Provincial Highway 14 (PTH 14) is a provincial highway in Manitoba. PTH 14 is a 2 lane high-speed rural highway (100 km/h) and carries relatively high traffic volumes of approximately 1800 vehicles per day. The route extends west to east from its junction with PTH 3 to its junction with PTH 75, the Lord Selkirk Highway.

Route description 

The western terminus of PTH 14 is located at PTH 3 between the neighbouring cities of Morden and Winkler. The westerly leg of PTH 3 continues the route of PTH 14. The eastern terminus is at PTH 75 south of St. Jean Baptiste. The Canadian Pacific Railway (CPR) runs through Winkler, Manitoba continuing south and parallel to PTH 14 until Plum Coulee where it intersects PTH 14 and runs north and parallel to PTH 14 until Rosenfeld where the CPR diverges north. The highway is twinned its junction with PTH 3 PTH 32. The twinning continues westerly to the city of Morden along PTH 3.

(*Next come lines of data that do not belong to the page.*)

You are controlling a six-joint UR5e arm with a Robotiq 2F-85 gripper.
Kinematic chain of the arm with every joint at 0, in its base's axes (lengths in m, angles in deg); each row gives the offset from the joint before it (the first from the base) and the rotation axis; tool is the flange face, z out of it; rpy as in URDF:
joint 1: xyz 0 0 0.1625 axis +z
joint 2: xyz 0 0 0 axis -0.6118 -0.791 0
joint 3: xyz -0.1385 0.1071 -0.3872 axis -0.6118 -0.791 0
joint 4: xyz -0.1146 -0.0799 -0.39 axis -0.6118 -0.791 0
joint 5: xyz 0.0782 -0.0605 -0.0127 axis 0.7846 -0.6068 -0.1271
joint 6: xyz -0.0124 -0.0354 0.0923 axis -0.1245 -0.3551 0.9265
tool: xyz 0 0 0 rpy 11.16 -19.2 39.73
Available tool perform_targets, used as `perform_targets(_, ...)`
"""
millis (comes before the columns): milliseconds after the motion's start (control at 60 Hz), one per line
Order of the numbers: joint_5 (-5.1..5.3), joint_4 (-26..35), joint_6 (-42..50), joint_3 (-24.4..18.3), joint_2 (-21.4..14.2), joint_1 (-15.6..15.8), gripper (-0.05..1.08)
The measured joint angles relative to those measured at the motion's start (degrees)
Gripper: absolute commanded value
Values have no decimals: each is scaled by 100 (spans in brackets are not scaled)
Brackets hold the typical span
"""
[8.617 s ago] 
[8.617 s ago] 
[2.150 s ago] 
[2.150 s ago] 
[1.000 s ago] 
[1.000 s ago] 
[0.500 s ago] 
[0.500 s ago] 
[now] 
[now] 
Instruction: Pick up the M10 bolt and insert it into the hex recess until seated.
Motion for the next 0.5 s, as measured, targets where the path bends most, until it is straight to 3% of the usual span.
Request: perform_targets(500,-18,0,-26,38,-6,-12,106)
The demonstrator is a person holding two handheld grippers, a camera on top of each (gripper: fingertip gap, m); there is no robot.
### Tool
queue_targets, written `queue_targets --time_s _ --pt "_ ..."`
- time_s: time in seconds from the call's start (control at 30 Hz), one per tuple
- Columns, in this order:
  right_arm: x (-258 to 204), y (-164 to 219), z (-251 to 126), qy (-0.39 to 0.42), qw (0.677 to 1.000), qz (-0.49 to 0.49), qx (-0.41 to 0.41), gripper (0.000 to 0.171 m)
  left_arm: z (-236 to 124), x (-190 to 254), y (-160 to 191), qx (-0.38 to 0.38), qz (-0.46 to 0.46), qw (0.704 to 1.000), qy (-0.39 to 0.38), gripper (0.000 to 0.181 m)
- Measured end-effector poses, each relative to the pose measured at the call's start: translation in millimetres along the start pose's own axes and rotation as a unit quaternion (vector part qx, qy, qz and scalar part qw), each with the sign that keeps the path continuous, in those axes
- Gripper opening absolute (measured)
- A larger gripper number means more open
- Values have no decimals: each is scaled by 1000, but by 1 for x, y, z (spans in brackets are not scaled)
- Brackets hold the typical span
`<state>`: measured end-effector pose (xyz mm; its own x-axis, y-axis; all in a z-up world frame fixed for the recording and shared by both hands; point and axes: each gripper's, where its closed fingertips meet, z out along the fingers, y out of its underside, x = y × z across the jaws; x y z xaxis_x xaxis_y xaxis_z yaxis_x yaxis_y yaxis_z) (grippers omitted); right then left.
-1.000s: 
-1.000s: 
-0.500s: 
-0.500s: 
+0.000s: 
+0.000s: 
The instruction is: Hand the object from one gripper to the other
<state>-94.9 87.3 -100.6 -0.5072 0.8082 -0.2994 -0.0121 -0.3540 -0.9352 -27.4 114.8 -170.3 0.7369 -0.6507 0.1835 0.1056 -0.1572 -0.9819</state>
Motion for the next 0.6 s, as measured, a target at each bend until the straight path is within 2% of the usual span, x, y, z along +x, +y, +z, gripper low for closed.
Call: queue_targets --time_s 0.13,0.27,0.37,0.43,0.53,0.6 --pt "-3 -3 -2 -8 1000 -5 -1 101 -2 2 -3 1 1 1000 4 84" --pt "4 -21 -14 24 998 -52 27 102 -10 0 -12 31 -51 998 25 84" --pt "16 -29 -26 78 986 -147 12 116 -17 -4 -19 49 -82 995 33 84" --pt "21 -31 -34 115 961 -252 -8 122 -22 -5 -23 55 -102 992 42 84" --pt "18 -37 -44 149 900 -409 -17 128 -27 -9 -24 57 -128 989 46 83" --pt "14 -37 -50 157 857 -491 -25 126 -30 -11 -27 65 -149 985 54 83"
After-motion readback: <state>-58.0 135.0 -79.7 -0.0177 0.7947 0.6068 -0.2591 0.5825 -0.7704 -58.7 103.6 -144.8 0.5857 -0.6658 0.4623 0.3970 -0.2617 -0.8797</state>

The land is shaped by the prehistoric Lake Agassiz and the shorelines of this ancient lake. The nearby city of Winkler has a population of 8,500. The town of Plum Coulee is located on the western flood plains of the Red River Valley. In 1884, the rural municipality of Rhineland began as Douglas before changing names in 1891. Horndean is a small area between Plum Coulee and Rosenfeld. The Rural Municipality of Montcalm is located in the Red River Valley and the Lord Selkirk Highway connects with three other provincial trunk highways in the R.M. The Lord Selkirk connects Pembina, North Dakota, United States with the capital city of Manitoba, Winnipeg.

Prior to 1949, Highway 14 was the designation of the highway from Winnipeg to Emerson, which is now PTH 75.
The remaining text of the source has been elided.